Эвальд быстро овладел и другим жанром. Создал номер «ханд-вольтиж». Это когда двое, сцепив руки решёткой, бросают партнёра, стоящего на этом перекрестии двум другим, которые ловят летящего верхнего таким же способом. Номер сложный, требующий недюжинной силы и реакции. А летающим верхним был не кто иной, как немного подросший Филипп Лутц.
Последнее время по просьбе хозяина цирка Эвальд стал работать ещё и в группе клоунов, где тоже был заметен.
И однажды Луиджи Пасторелли понял: время пришло…
Глава пятая
Братья появились у него, когда Пасторелли расположился со своим цирком в ста километрах от Риги. Ближе он подъезжать побоялся. Рига была вотчиной самого Альберта Саламонского. Это был грозный конкурент, который мог оставить без штанов, не напрягаясь. Его стационарные цирки высились каменными дворцами в Одессе, Риге и самой Москве на Цветном бульваре. Это был богатейший человек современности, наравне с такими, как его приятели: нефтепромышленник Красильников, водочный король Смирнов, булочник Филиппов. Альберт Саламонский был накоротке с Извольским и князем Куракиным. Составить ему конкуренцию в плане бизнеса могли разве что цирковые тяжеловесы братья Никитины, которые с каждым днём становились всё более известными.
В Риге Саламонский выстроил каменное здание в центре города. Это был современный цирк, отапливаемый, с отличным светом в зале. Во всех отношениях уютный и продвинутый.
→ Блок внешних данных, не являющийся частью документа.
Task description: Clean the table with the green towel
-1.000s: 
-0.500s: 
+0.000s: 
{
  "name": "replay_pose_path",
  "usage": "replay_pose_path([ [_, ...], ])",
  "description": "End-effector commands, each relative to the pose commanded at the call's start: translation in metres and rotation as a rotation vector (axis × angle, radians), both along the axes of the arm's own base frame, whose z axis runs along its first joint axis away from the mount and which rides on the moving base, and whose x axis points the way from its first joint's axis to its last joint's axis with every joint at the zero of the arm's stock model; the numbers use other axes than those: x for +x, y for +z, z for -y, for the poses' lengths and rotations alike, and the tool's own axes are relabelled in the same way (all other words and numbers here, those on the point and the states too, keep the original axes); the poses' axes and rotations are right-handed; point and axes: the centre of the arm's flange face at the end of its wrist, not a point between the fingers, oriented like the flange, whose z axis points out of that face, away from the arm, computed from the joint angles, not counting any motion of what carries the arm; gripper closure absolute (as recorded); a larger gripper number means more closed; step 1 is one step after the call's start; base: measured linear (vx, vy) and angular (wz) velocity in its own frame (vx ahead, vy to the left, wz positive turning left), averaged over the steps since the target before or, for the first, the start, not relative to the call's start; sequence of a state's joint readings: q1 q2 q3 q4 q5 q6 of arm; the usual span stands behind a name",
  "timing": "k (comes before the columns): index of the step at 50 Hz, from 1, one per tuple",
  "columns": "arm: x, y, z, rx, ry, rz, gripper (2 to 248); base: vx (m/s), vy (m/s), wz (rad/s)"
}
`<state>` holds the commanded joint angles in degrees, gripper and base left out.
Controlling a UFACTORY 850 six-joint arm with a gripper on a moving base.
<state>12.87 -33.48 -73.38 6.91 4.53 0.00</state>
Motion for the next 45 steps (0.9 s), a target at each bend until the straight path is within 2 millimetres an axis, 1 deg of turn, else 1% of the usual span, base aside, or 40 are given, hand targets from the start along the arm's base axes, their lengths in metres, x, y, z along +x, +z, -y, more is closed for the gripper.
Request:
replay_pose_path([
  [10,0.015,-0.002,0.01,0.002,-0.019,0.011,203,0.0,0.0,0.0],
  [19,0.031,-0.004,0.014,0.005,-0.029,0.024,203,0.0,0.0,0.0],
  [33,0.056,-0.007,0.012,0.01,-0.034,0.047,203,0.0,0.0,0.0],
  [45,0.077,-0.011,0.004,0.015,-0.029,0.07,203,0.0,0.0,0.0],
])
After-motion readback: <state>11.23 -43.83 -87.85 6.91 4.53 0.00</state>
Эвальд Лутц приехал в Ригу на просмотр по совету старшего брата Альфонса, который уже работал по циркам акробатом и начинающим клоуном. В Риге как раз гастролировала труппа Каррэ, которая арендовала цирк у Саламонского. Каррэ посмотрели, что может делать пятнадцатилетний акробат. Посоветовали ещё овладеть теми или иными акробатическими трюками. Мельком взглянули на шпагаты и неумелые стойки крохотного шестилетнего Филиппа и вынесли решение: «Поезжайте к Пасторелли. Он недалеко. Если повезёт, это будет неплохим стартом…»
Пасторелли сидел, развалясь, в плетёном кресле близ манежа и с самодовольной улыбкой смотрел, как берейтор проводит репетицию с его лошадьми. То и дело подсказывал ему тоном, не терпящим возражений. С Эвальдом он разговаривал через губу, отводя глаза, чтобы в них никто ничего не прочитал.
Пасторелли в одно мгновение оценил, что перед ним клад. Правда, его ещё нужно отрыть. Но это дело времени.
– Ладно, ragazzo! Ты мне подходишь. Как раз собираю новый номер. Через пару-тройку недель войдёшь в работу. А твой шестилетний довесок мне ни к чему!
Эвальд начал сопротивляться, уговаривать, что брата оставить негде, не с кем. Старшая сестра умерла, младшая ещё малютка, мать больна, отец немощен. Семья голодает.
Пасторелли для виду ломался, хитрой лисой крутил носом, понимая, что в лице этого немецкого латыша он приобретает перспективного исполнителя. «Стоит копейки, а наварить на нём можно будет прилично. Вот только этот поскрёбыш, чтоб его! Хлопот с такими!..»
Эвальд чуть не плакал. Если откажут, он даже не представлял, как жить дальше. В семье дела были совсем плохи.
Пасторелли сдался.
– Ладно! Va bene! Чёрт с тобой! Тащи сюда этот кусок мяса…
Пока Пасторелли разговаривал с Эвальдом, обговаривал условия и перечислял, что от него будет требоваться, бездетная Джулия посадила малыша на колени, стала наглаживать его светлые волосёнки, ворковать и покачивать. Её поразили светло-голубые глаза этого мальчугана. Они были какими-то недетскими. Глубокими, мудрыми, словно прожили отдельно от недавно родившегося тела на несколько столетий больше.